Where does the string "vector" appear in the listing below? Copy every line where it does.

*** Block opens ***

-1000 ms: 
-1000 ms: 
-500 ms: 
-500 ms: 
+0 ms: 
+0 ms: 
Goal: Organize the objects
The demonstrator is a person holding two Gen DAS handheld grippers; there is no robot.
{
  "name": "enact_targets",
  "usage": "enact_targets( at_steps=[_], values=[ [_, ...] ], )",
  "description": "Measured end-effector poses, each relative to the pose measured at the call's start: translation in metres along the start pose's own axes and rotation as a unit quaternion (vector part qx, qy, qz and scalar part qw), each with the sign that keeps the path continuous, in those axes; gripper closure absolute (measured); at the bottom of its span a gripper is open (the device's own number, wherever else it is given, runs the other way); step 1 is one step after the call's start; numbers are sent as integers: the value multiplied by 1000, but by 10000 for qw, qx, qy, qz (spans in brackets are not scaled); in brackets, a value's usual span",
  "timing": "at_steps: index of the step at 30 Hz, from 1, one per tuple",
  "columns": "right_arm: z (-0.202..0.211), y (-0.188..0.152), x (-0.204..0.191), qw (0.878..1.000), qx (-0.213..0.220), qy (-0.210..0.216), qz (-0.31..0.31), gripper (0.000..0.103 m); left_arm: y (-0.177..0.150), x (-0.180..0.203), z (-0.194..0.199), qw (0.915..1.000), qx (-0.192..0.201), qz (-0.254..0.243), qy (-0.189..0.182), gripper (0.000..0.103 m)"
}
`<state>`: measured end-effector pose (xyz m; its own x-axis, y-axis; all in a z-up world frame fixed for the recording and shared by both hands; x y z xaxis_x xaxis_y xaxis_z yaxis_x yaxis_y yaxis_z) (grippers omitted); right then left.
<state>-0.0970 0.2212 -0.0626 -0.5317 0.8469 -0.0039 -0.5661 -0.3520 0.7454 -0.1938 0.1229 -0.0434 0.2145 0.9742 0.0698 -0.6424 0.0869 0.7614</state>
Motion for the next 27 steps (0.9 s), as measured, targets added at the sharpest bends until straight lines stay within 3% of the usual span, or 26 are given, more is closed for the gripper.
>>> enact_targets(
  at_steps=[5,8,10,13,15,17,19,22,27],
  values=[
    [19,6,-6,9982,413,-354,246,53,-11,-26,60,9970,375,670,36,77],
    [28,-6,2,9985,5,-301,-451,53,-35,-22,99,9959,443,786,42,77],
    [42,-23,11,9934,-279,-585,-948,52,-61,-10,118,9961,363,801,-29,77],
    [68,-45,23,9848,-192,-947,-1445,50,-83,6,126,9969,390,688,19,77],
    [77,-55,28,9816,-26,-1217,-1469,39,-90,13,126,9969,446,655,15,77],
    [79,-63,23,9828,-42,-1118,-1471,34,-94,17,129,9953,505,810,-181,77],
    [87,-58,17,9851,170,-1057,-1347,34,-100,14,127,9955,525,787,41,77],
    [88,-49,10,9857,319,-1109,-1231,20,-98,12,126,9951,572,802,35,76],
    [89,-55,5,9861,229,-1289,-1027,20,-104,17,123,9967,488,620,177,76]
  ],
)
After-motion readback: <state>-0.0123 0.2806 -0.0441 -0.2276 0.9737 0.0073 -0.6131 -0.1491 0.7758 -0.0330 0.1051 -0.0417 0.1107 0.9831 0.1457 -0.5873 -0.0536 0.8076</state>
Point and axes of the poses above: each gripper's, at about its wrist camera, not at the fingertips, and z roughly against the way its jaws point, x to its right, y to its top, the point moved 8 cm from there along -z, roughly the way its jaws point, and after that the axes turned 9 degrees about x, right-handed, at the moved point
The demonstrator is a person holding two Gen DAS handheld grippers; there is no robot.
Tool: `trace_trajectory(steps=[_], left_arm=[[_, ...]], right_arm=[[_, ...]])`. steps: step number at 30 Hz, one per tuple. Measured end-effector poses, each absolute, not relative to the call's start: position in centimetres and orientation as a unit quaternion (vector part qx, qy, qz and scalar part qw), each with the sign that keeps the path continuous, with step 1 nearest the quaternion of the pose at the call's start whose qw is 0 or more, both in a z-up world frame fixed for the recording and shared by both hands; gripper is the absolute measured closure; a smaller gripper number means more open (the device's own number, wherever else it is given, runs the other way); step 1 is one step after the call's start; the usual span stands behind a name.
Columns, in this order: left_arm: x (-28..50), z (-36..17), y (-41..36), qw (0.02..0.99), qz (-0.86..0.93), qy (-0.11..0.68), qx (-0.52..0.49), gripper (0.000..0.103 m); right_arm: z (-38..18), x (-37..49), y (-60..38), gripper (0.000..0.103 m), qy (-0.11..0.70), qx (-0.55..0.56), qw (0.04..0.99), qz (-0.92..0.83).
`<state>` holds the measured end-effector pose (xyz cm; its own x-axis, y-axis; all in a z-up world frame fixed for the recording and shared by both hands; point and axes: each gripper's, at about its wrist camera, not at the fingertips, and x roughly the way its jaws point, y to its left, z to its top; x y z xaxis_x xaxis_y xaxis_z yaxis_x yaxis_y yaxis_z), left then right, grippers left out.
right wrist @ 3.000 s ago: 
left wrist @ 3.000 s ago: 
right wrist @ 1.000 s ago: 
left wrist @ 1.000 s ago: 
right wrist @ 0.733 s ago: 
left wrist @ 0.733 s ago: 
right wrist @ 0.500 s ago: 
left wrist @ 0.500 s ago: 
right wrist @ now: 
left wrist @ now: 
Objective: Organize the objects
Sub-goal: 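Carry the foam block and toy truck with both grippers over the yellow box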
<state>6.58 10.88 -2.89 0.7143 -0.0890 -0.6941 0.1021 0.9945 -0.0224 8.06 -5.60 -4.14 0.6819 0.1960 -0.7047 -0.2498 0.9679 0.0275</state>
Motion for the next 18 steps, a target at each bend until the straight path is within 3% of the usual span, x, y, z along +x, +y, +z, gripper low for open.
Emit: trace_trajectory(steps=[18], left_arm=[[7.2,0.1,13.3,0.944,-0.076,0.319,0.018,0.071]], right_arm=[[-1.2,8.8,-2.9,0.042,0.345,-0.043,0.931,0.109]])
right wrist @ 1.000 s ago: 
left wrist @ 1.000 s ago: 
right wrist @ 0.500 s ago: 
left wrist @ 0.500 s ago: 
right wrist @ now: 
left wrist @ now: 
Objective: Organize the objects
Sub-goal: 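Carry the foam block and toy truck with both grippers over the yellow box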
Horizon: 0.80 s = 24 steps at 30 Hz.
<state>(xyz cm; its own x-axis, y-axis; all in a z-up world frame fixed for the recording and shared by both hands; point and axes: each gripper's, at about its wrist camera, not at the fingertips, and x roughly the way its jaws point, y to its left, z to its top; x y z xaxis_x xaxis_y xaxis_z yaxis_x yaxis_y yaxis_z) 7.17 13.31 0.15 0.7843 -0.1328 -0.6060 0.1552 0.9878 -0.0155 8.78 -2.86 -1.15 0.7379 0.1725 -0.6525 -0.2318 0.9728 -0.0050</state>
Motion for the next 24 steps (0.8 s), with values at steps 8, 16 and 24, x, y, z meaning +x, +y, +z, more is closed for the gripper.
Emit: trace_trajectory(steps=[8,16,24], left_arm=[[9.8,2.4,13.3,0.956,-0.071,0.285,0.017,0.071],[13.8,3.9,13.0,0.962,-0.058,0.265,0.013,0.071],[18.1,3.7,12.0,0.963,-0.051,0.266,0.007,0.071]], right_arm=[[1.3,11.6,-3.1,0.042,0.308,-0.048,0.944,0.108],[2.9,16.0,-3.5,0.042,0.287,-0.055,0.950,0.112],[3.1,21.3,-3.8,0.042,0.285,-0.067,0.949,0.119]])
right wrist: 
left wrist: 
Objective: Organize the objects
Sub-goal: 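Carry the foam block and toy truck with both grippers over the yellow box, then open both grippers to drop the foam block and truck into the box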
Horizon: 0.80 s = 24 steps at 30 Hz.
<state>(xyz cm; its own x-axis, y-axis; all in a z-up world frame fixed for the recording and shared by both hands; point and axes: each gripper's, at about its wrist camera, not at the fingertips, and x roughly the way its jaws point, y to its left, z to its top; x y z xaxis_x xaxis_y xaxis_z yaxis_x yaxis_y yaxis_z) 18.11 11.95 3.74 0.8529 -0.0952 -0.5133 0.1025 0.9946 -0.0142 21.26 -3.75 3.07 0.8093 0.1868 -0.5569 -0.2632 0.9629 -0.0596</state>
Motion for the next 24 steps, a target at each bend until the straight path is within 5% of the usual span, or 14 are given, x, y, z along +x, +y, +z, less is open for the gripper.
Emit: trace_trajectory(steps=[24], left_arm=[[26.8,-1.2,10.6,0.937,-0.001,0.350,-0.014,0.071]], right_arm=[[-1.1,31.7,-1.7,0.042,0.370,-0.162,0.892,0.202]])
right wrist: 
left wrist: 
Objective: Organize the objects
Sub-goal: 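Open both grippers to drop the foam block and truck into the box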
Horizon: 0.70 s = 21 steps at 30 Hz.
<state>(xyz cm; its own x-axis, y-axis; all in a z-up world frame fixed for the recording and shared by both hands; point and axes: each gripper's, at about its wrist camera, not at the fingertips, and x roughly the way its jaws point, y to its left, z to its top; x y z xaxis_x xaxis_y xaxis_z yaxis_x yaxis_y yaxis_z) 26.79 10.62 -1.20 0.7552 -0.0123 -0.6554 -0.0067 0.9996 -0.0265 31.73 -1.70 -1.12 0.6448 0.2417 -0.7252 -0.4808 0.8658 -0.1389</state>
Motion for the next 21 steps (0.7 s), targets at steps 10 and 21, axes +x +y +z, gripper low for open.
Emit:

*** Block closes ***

RESULT FOR THIS EXERCISE
  "description": "Measured end-effector poses, each relative to the pose measured at the call's start: translation in metres along the start pose's own axes and rotation as a unit quaternion (vector part qx, qy, qz and scalar part qw), each with the sign that keeps the path continuous, in those axes; gripper closure absolute (measured); at the bottom of its span a gripper is open (the device's own number, wherever else it is given, runs the other way); step 1 is one step after the call's start; numbers are sent as integers: the value multiplied by 1000, but by 10000 for qw, qx, qy, qz (spans in brackets are not scaled); in brackets, a value's usual span",
Tool: `trace_trajectory(steps=[_], left_arm=[[_, ...]], right_arm=[[_, ...]])`. steps: step number at 30 Hz, one per tuple. Measured end-effector poses, each absolute, not relative to the call's start: position in centimetres and orientation as a unit quaternion (vector part qx, qy, qz and scalar part qw), each with the sign that keeps the path continuous, with step 1 nearest the quaternion of the pose at the call's start whose qw is 0 or more, both in a z-up world frame fixed for the recording and shared by both hands; gripper is the absolute measured closure; a smaller gripper number means more open (the device's own number, wherever else it is given, runs the other way); step 1 is one step after the call's start; the usual span stands behind a name.

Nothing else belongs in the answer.